Understanding whether reproductive investment should increase or decrease with age therefore first involves determining whether individuals are using cues about the risk of their own death or the rate of deterioration in their state to inform their breeding (McNamara & Houston 1996; McNamara et al. 2009). In the former case, they should increase their reproductive investment as they get older whereas in the latter case, investment levels should fall. It is possible to distinguish these two alternatives empirically because the risk of death can be manipulated independently of state by varying extrinsic cues about the likelihood of predator- or pathogen-induced mortality. Nevertheless, to our knowledge, no empirical work has yet done this, nor has the recently proposed reproductive restraint hypothesis (McNamara et al. 2009) yet been subjected to empirical testing.

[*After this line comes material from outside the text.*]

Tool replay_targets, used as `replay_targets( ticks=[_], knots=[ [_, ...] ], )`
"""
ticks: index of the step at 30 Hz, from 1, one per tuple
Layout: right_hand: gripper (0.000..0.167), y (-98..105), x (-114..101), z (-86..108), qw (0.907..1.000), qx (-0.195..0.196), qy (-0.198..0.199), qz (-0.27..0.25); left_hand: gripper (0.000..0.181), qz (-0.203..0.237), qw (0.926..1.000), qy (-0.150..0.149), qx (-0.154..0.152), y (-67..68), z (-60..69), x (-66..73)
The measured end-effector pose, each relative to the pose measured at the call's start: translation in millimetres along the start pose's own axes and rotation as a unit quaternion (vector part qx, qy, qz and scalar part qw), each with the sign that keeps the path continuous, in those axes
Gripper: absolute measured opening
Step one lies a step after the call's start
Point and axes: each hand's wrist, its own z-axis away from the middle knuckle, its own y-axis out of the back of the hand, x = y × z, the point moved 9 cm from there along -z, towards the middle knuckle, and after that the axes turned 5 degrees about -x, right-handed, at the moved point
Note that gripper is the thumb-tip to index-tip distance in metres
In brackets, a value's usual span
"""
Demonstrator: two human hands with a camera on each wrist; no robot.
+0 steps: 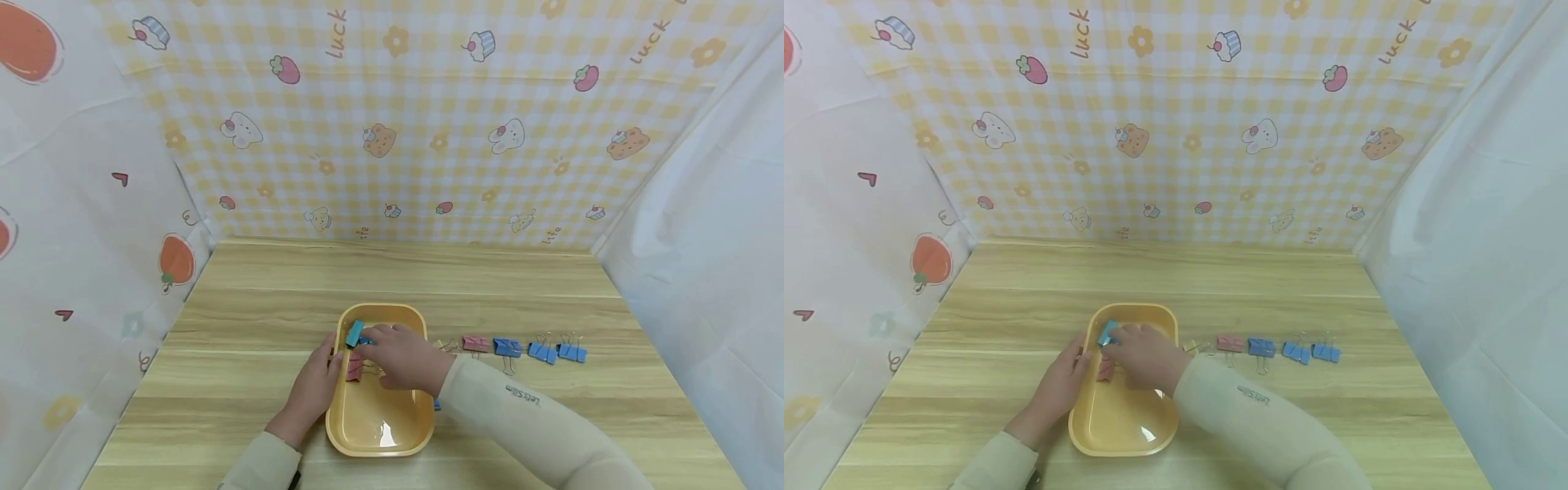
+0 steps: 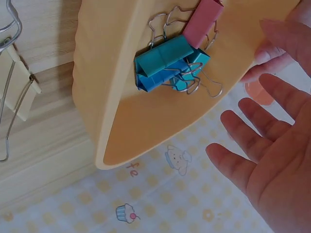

Here we use experiments on the burying beetle Nicrophorus vespilloides (Fig. 1) to determine whether the body’s state or the risk of death best explains the extent of reproductive investment with age. To breed, burying beetles must first locate the carcass of a small vertebrate, and these become available at unpredictable intervals (Eggert & Muller 1997; Scott 1998). The burying beetle is therefore an opportunistic breeder and hence potentially experiences highly variable levels of damage accumulation in nature before it breeds for the first time. This means that reproductive decisions are likely to be sensitive to state, making it ideal for this sort of investigation (see also Lock et al. 2007; and Creighton, Heflin & Belk 2009; Trumbo 2009 for work on Nicrophorus orbicollis). Consistent with this idea, when burying beetles are allowed to breed with a super-abundance of carcasses under relatively benign laboratory conditions, their fecundity declines as they grow older (Creighton, Heflin & Belk 2009; Ward, Cotter & Kilner 2009).

Figure 1.

 A female Nicrophorus vespilloides burying beetle providing care for her brood. Photo courtesy of O. Kruger.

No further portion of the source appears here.